ASSIGNMENT – Scan the listing for "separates" and copy out each line that has it.

★ ★ ★ ★ ★

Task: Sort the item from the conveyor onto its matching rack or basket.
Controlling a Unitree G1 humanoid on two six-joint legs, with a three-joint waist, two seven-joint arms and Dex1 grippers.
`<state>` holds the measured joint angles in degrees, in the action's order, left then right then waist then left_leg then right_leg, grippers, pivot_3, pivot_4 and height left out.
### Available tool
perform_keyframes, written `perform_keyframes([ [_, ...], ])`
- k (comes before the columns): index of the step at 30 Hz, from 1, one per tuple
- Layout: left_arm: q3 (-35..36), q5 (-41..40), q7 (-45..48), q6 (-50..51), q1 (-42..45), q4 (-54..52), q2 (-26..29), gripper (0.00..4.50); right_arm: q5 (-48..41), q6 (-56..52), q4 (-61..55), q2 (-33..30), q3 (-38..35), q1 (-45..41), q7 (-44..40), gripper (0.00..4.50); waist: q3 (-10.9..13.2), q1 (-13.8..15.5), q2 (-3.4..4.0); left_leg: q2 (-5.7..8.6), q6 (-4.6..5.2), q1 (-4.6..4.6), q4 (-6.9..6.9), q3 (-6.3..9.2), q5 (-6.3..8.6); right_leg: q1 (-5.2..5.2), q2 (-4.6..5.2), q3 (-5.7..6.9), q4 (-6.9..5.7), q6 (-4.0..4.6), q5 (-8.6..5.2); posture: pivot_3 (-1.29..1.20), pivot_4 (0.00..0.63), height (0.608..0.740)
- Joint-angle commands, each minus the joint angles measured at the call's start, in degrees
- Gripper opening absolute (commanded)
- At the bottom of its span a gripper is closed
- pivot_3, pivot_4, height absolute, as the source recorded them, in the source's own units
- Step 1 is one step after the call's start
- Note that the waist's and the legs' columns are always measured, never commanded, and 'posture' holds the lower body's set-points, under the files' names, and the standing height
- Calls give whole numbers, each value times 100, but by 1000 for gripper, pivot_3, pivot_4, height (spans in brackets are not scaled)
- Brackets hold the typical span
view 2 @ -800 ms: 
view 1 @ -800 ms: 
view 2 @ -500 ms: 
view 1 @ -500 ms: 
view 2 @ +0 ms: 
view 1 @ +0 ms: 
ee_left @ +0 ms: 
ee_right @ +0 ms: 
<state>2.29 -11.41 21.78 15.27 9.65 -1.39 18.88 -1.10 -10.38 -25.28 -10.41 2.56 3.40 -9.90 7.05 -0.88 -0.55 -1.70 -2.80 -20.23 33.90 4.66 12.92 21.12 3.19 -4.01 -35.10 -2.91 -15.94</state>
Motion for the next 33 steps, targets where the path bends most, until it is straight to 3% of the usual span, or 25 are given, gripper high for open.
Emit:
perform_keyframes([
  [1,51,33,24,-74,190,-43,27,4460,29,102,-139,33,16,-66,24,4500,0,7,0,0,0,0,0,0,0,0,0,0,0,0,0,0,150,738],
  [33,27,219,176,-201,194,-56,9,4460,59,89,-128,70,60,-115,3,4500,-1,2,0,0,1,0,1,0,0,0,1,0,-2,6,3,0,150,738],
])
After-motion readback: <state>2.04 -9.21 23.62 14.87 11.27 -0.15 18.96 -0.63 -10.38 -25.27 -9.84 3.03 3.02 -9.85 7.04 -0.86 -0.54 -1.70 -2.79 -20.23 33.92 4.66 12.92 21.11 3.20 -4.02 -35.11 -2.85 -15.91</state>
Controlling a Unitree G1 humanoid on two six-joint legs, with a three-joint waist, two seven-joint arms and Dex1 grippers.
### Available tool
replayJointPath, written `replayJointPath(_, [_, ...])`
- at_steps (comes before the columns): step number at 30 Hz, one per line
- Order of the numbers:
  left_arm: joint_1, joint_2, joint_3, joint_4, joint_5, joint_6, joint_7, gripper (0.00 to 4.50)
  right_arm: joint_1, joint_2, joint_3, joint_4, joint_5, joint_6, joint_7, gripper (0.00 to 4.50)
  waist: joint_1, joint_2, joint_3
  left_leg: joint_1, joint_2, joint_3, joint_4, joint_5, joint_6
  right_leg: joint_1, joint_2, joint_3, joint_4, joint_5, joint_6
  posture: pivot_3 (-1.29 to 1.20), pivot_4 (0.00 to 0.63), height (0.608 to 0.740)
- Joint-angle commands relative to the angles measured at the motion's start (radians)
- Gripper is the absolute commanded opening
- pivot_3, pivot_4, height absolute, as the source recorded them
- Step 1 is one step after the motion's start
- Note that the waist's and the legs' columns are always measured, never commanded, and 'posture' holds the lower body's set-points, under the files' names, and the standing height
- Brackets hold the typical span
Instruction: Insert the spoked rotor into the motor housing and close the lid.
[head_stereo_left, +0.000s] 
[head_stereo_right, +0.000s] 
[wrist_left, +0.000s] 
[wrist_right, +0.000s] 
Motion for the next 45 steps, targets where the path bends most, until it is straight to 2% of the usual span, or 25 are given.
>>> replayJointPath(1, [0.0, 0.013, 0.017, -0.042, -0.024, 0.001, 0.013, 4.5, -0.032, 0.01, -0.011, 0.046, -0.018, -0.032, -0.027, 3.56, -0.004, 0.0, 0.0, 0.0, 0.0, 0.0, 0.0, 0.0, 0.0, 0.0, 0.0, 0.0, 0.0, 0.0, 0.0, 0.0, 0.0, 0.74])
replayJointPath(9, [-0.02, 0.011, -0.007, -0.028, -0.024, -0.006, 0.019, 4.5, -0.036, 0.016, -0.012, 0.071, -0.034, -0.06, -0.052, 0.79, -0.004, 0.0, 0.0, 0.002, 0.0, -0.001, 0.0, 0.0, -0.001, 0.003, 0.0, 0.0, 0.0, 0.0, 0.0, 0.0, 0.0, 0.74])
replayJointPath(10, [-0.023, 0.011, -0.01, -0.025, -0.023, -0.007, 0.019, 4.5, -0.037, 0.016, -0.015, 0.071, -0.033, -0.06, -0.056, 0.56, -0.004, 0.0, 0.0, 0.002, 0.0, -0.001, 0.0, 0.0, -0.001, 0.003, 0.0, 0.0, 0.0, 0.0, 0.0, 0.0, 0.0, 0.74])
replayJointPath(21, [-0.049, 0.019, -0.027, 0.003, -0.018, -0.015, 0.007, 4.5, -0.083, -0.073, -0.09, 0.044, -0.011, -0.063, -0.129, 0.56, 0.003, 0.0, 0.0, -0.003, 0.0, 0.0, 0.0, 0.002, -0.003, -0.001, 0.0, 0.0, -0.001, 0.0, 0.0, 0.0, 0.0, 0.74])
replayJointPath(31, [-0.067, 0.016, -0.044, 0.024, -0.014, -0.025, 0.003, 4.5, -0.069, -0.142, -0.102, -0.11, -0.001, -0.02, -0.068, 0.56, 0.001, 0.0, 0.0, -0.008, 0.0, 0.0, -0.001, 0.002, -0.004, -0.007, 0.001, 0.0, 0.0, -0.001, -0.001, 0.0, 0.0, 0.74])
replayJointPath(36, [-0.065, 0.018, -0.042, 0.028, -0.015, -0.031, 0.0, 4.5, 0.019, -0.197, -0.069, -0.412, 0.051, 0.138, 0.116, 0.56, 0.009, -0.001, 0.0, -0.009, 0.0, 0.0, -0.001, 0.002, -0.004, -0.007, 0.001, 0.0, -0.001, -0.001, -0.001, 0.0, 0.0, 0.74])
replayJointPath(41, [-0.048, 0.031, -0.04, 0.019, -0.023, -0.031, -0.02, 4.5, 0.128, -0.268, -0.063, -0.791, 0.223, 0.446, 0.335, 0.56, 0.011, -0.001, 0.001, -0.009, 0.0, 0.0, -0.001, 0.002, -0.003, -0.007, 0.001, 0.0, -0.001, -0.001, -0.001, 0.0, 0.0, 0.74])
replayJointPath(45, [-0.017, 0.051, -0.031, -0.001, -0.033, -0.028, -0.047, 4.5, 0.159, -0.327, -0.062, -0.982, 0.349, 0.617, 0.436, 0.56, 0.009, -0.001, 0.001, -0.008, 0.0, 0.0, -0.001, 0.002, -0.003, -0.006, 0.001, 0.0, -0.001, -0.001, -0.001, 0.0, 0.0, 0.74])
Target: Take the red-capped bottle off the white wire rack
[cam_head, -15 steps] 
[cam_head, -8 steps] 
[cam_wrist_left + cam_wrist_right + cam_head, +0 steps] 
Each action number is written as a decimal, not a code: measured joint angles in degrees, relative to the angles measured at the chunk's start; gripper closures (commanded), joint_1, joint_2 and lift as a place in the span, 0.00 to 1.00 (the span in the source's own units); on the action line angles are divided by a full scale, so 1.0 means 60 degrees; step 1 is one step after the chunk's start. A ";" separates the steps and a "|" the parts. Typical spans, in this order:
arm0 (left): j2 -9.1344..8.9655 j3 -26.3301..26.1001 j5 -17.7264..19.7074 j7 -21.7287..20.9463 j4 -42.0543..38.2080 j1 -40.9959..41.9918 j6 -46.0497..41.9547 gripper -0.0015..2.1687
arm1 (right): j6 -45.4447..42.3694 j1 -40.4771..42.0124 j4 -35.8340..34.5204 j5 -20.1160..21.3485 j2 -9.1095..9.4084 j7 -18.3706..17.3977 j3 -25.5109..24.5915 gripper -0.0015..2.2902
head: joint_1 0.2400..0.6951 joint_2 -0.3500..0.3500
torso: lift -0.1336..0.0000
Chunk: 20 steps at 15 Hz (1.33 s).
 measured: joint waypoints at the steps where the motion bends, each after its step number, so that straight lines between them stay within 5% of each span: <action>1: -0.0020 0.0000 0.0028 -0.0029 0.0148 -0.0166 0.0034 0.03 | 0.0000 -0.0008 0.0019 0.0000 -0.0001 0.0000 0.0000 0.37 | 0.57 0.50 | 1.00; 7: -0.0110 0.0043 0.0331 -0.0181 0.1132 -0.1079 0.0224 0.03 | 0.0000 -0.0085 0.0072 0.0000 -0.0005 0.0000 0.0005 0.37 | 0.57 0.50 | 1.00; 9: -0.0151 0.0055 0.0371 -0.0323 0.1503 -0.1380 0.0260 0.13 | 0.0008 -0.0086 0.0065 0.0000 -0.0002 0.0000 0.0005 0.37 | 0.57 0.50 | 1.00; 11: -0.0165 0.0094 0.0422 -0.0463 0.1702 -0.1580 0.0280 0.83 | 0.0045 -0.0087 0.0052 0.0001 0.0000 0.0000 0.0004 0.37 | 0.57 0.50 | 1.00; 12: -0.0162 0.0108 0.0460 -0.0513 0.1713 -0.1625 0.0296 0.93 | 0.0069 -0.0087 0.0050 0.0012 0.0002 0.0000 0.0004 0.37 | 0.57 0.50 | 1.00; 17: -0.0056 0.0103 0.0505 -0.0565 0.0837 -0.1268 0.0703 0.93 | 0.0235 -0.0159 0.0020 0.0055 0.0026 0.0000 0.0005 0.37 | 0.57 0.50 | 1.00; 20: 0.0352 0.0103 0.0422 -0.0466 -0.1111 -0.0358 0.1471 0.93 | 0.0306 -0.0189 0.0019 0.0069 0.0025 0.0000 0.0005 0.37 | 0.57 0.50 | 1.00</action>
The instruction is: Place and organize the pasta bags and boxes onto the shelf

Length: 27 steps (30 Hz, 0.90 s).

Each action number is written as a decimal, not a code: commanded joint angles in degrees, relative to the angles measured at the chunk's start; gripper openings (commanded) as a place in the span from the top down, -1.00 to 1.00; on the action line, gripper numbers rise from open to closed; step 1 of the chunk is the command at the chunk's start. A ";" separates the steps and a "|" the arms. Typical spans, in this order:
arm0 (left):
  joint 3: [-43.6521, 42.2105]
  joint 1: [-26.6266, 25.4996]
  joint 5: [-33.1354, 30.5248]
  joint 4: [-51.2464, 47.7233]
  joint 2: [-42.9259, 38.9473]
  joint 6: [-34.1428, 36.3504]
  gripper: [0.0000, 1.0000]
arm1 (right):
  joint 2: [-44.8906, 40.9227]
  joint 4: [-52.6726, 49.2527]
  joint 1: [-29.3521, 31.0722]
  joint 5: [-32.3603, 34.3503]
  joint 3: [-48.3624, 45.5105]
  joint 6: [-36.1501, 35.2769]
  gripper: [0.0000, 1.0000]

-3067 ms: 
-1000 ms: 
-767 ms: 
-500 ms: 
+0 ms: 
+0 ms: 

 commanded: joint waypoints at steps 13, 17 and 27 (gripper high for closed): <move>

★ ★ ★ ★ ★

EXERCISE ANSWER –
Each action number is written as a decimal, not a code: measured joint angles in degrees, relative to the angles measured at the chunk's start; gripper closures (commanded), joint_1, joint_2 and lift as a place in the span, 0.00 to 1.00 (the span in the source's own units); on the action line angles are divided by a full scale, so 1.0 means 60 degrees; step 1 is one step after the chunk's start. A ";" separates the steps and a "|" the parts. Typical spans, in this order:
Each action number is written as a decimal, not a code: commanded joint angles in degrees, relative to the angles measured at the chunk's start; gripper openings (commanded) as a place in the span from the top down, -1.00 to 1.00; on the action line, gripper numbers rise from open to closed; step 1 of the chunk is the command at the chunk's start. A ";" separates the steps and a "|" the arms. Typical spans, in this order:

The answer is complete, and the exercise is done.